• Exercise requirements
Scan the entries below for lines holding "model". Give the number of such lines alone.

---*---

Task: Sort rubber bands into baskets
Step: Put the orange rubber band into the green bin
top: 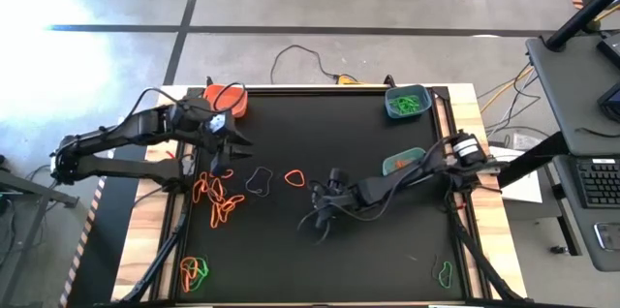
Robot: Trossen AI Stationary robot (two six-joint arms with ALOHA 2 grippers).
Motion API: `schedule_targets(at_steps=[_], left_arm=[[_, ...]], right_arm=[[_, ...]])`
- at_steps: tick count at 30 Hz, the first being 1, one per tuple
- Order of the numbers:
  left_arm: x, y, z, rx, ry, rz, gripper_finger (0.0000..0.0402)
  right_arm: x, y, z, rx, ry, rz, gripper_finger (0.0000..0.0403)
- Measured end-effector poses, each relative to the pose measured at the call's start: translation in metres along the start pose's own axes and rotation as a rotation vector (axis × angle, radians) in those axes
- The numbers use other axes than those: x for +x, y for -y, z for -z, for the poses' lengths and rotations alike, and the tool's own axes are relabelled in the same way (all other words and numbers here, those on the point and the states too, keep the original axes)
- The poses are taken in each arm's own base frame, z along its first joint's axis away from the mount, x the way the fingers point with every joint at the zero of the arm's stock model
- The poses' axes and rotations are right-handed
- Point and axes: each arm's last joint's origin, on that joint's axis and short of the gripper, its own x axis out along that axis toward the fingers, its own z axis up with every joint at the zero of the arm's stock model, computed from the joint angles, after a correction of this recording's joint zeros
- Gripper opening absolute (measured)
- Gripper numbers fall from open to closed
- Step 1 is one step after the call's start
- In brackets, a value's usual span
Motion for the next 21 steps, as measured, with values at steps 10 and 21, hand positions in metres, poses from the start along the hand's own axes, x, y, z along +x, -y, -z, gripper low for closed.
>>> schedule_targets(at_steps=[10, 21], left_arm=[[0.008, -0.002, -0.001, -0.006, -0.024, -0.003, 0.0153], [0.004, -0.001, -0.001, -0.009, -0.005, -0.001, 0.0153]], right_arm=[[0.023, 0.004, 0.01, 0.048, -0.082, -0.05, 0.0264], [0.031, 0.006, 0.018, 0.04, -0.126, -0.042, 0.0149]])
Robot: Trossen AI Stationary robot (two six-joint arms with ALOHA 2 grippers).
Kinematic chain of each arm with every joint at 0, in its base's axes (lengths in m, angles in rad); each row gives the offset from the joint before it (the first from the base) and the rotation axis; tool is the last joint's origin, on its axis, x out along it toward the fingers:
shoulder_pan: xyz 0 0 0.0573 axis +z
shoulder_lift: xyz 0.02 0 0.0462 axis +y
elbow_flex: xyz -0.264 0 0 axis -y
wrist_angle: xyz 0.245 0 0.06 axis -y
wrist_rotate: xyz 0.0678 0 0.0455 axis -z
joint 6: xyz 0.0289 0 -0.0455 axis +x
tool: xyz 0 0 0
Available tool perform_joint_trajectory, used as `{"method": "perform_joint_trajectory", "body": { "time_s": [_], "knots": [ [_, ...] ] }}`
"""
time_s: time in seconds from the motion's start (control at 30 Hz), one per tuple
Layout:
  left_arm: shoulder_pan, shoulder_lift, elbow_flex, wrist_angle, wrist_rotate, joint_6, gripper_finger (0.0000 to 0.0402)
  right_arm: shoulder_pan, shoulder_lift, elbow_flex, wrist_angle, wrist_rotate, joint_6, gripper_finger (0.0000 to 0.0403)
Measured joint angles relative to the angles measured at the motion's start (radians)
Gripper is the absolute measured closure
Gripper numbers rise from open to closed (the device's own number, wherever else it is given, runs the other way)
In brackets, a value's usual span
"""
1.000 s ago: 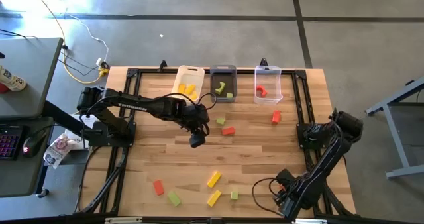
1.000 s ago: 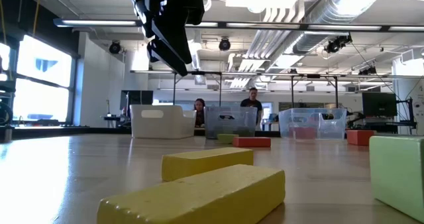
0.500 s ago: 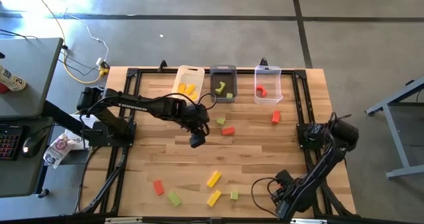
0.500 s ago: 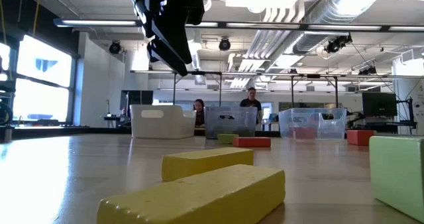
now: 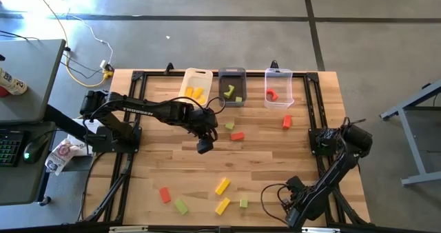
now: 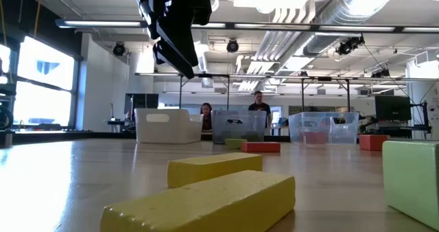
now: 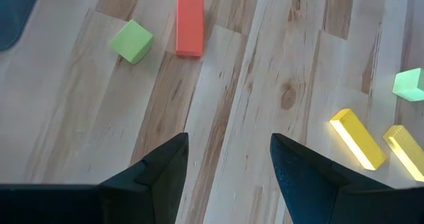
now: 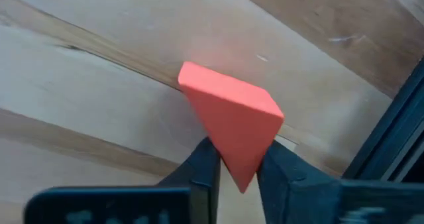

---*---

• Task output
2